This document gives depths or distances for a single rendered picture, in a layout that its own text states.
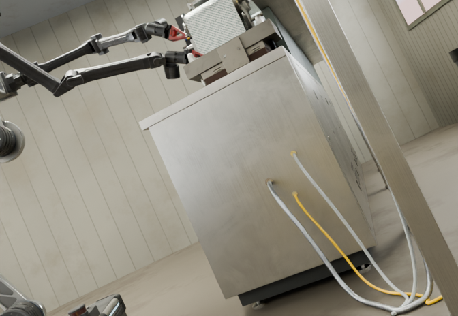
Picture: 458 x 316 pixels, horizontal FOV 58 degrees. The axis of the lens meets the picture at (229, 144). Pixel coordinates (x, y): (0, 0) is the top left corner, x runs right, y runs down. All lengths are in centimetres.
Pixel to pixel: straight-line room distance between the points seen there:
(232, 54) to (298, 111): 35
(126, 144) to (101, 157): 30
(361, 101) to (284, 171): 62
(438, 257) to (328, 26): 60
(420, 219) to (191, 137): 93
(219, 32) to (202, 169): 64
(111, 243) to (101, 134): 121
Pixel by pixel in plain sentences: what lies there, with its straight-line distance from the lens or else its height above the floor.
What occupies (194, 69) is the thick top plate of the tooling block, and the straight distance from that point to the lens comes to 173.
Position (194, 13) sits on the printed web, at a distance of 199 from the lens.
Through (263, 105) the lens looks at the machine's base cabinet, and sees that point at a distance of 158.
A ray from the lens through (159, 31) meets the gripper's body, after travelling 207.
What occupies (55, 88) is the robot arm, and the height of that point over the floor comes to 120.
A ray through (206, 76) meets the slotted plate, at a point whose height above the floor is 95.
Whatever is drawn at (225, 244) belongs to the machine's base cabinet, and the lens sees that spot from 169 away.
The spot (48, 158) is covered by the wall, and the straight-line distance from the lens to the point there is 502.
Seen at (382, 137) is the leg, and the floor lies 48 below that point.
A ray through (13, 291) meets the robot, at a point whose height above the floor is 47.
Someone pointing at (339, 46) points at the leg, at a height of 72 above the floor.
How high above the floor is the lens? 56
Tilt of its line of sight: 3 degrees up
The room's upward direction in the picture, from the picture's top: 25 degrees counter-clockwise
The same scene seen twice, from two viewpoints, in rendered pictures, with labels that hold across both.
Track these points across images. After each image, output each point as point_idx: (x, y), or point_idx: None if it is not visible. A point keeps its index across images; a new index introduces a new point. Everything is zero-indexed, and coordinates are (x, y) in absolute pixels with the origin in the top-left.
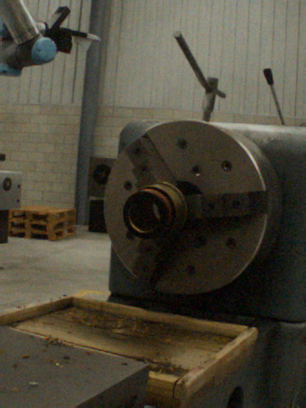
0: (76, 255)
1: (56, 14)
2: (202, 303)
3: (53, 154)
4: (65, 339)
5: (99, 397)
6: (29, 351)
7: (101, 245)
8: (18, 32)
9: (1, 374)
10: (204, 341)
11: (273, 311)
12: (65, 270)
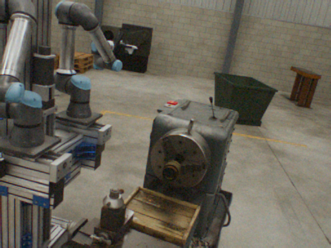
0: (96, 84)
1: (117, 35)
2: None
3: None
4: (144, 213)
5: None
6: (154, 245)
7: (108, 77)
8: (106, 59)
9: None
10: (184, 210)
11: (203, 189)
12: (92, 95)
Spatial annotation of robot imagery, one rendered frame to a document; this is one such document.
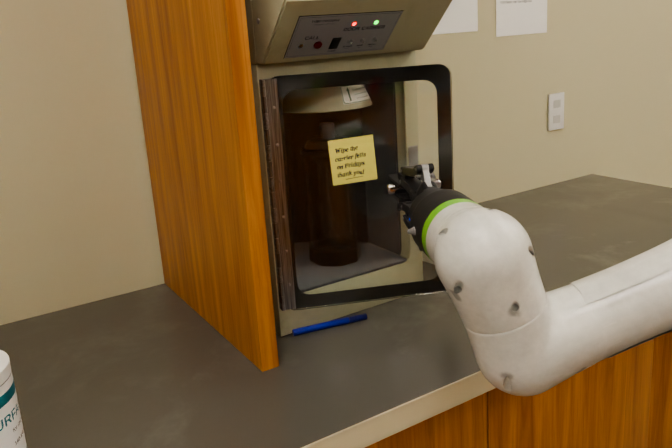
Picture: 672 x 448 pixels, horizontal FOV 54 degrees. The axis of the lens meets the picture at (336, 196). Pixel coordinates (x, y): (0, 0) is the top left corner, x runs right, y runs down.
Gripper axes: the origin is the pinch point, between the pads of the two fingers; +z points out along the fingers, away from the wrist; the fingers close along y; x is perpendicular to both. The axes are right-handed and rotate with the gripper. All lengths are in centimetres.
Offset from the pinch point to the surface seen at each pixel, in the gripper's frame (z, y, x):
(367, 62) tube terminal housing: 13.3, 19.6, 1.8
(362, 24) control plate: 4.0, 26.1, 4.3
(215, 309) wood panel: 10.6, -21.5, 32.6
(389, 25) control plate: 6.5, 25.6, -0.7
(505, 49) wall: 83, 16, -54
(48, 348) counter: 13, -26, 62

[What is expected]
Every line above should be transcribed exactly, though no image should be carried over.

[Response to this exercise]
This document gives depths or distances for a single rendered picture, in a layout that its own text states.
Picture: 458 x 316 pixels, horizontal FOV 58 degrees. The axis of the lens meets the picture at (229, 144). Pixel coordinates (x, y): (0, 0) is the top left corner, x runs right, y runs down. All lengths are in centimetres.
Pixel to pixel: straight-line room distance between the points seen there:
(232, 54) to (298, 111): 35
(126, 144) to (101, 157): 30
(361, 101) to (284, 171): 62
(438, 257) to (328, 26): 60
(420, 219) to (191, 137): 93
(219, 32) to (202, 169): 64
(111, 243) to (101, 134): 121
Pixel by pixel in plain sentences: what lies there, with its straight-line distance from the lens or else its height above the floor.
What occupies (194, 69) is the thick top plate of the tooling block, and the straight distance from that point to the lens comes to 173.
Position (194, 13) sits on the printed web, at a distance of 199 from the lens.
Through (263, 105) the lens looks at the machine's base cabinet, and sees that point at a distance of 158.
A ray from the lens through (159, 31) meets the gripper's body, after travelling 207.
What occupies (55, 88) is the robot arm, and the height of that point over the floor comes to 120.
A ray through (206, 76) meets the slotted plate, at a point whose height above the floor is 95.
Whatever is drawn at (225, 244) belongs to the machine's base cabinet, and the lens sees that spot from 169 away.
The spot (48, 158) is covered by the wall, and the straight-line distance from the lens to the point there is 502.
Seen at (382, 137) is the leg, and the floor lies 48 below that point.
A ray through (13, 291) meets the robot, at a point whose height above the floor is 47.
Someone pointing at (339, 46) points at the leg, at a height of 72 above the floor.
How high above the floor is the lens? 56
Tilt of its line of sight: 3 degrees up
The room's upward direction in the picture, from the picture's top: 25 degrees counter-clockwise
The same scene seen twice, from two viewpoints, in rendered pictures, with labels that hold across both.
Track these points across images. After each image, output each point as point_idx: (x, y), or point_idx: None if it is not visible. A point keeps its index across images; a new index introduces a new point. Everything is zero-indexed, and coordinates are (x, y) in absolute pixels with the origin in the top-left.
0: (76, 255)
1: (56, 14)
2: (202, 303)
3: (53, 154)
4: (65, 339)
5: (99, 397)
6: (29, 351)
7: (101, 245)
8: (18, 32)
9: (1, 374)
10: (204, 341)
11: (273, 311)
12: (65, 270)
0: (96, 84)
1: (117, 35)
2: None
3: None
4: (144, 213)
5: None
6: (154, 245)
7: (108, 77)
8: (106, 59)
9: None
10: (184, 210)
11: (203, 189)
12: (92, 95)
Spatial annotation of robot imagery, one rendered frame to a document; this is one such document.
Picture: 672 x 448 pixels, horizontal FOV 54 degrees. The axis of the lens meets the picture at (336, 196). Pixel coordinates (x, y): (0, 0) is the top left corner, x runs right, y runs down.
Gripper axes: the origin is the pinch point, between the pads of the two fingers; +z points out along the fingers, away from the wrist; the fingers close along y; x is perpendicular to both. The axes are right-handed and rotate with the gripper. All lengths are in centimetres.
Offset from the pinch point to the surface seen at each pixel, in the gripper's frame (z, y, x):
(367, 62) tube terminal housing: 13.3, 19.6, 1.8
(362, 24) control plate: 4.0, 26.1, 4.3
(215, 309) wood panel: 10.6, -21.5, 32.6
(389, 25) control plate: 6.5, 25.6, -0.7
(505, 49) wall: 83, 16, -54
(48, 348) counter: 13, -26, 62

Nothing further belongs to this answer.